I feel very strongly that it will be impossible to find a solution to the political problems of Europe and remove the present nightmare conditions unless something is done to improve the economic position ... it is vital for the prestige and future wellbeing of the League that it should afford active leadership towards bringing about economic appeasement.

The plan was supported by Secretary-General Joseph Louis Anne Avenol, who like Bruce recognised that the League was rapidly becoming moribund and that a major change of direction was needed, although neither was successful in convincing key states in contributing to the plan. Critically, new British prime minister Neville Chamberlain could not be convinced by Bruce to invest further into the development of the League, and the body began to lose its political impetus as war loomed.
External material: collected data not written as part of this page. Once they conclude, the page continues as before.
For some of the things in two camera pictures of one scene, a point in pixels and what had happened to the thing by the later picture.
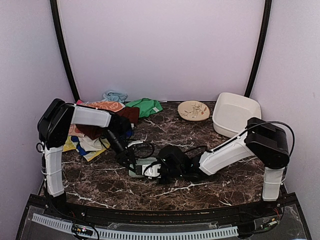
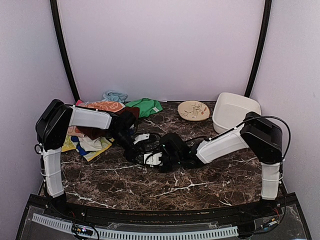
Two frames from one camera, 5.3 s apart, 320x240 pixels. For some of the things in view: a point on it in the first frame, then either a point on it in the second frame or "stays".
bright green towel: (147, 106) stays
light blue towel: (114, 96) stays
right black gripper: (163, 182) → (166, 169)
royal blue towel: (79, 147) stays
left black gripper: (124, 156) → (135, 153)
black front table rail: (252, 211) stays
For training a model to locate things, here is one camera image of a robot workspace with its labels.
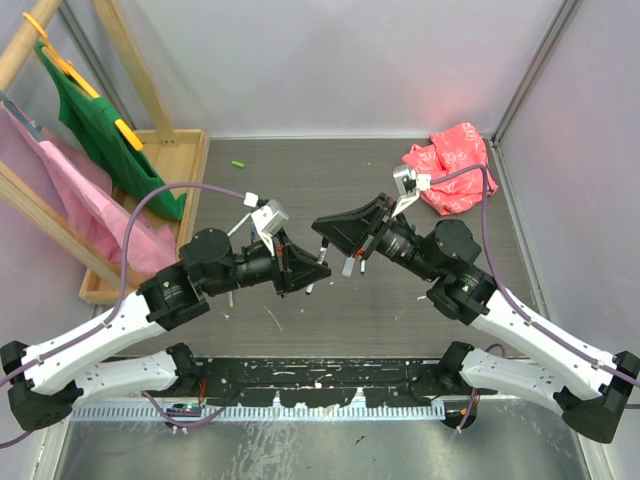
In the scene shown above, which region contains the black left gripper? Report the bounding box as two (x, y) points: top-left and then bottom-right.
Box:
(204, 224), (330, 295)

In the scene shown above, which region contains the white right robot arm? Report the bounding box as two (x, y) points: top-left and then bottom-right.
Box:
(312, 194), (639, 444)

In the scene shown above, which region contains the pink cloth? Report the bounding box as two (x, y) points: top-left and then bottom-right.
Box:
(1, 104), (176, 275)

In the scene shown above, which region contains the white pen with black end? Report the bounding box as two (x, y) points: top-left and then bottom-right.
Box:
(305, 248), (328, 295)

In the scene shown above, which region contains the white marker with green end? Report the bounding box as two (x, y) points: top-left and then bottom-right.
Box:
(227, 212), (252, 237)

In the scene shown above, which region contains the wooden rack frame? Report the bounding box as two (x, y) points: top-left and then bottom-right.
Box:
(0, 0), (179, 294)

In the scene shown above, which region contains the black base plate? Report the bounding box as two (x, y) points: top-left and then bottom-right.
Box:
(142, 355), (481, 409)

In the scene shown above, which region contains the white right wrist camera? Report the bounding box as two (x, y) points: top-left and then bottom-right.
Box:
(391, 164), (432, 218)

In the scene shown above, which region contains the grey highlighter with orange tip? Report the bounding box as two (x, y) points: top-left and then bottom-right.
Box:
(341, 257), (356, 277)

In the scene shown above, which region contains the aluminium frame post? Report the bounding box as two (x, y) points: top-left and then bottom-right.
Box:
(491, 0), (583, 148)

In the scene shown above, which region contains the grey slotted cable duct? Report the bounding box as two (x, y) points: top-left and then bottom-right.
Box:
(71, 400), (446, 422)

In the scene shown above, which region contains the yellow clothes hanger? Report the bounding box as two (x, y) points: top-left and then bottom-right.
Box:
(22, 12), (143, 151)

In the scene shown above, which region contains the green cloth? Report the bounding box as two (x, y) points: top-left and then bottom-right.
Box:
(34, 42), (165, 201)

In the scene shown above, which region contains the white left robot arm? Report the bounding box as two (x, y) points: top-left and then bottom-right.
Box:
(1, 229), (331, 432)

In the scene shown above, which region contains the coral patterned cloth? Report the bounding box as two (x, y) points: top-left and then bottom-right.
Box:
(402, 122), (488, 216)

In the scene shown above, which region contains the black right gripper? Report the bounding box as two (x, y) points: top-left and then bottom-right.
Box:
(310, 194), (440, 284)

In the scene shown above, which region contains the blue-grey clothes hanger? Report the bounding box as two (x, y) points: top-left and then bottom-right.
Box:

He would continue to press for League reform in the lead up to the war. The Bruce committee to advise on League reform was formed in 1939 in the aftermath of the partition of Czechoslovakia by Nazi Germany and the apparent failure of Chamberlain's appeasement policy. This committee, which met in July and August 1939, proposed a significant expansion of Bruce's earlier ideas to the League, bringing a wide range of economic and social programs under its purview as a means of fostering international co-operation. Their work, however, would be rendered moot by the outbreak of World War II.

===World War II===

In the events leading up to World War II, Bruce and Lyons had been supporters of the British under Chamberlain and the policy of appeasement exercised with regards to the reoccupation of the Rhineland, the Anschluss and the Munich Crisis. Even during the "phoney war", Bruce continued to advocate the implementation of a more durable international system to enforce peace through mutual disarmament, the expansion of transnational trade, and global organisations capable of addressing the pressing social and economic questions that he felt were the recurrent causes of international conflict. He had become a close confidant of senior Conservative Party figures Anthony Eden and Neville Chamberlain in this period, and was strident in advancing the opinion of Australia (and the dominions more broadly) that negotiation and compromise with Nazi Germany was preferable to war. Bruce actively participated in the negotiations for the Munich Agreement. When Lyons died in April 1939, Earle Page and Richard Casey personally appealed for Bruce to return to Australia and take over once more as prime minister at the head of the UAP. Bruce demurred, however, and made it the condition of his return that he be allowed to sit in parliament as an independent and lead an all-party unity government. Such conditions were politically impossible to meet, and Robert Menzies was elected as the new leader of the UAP.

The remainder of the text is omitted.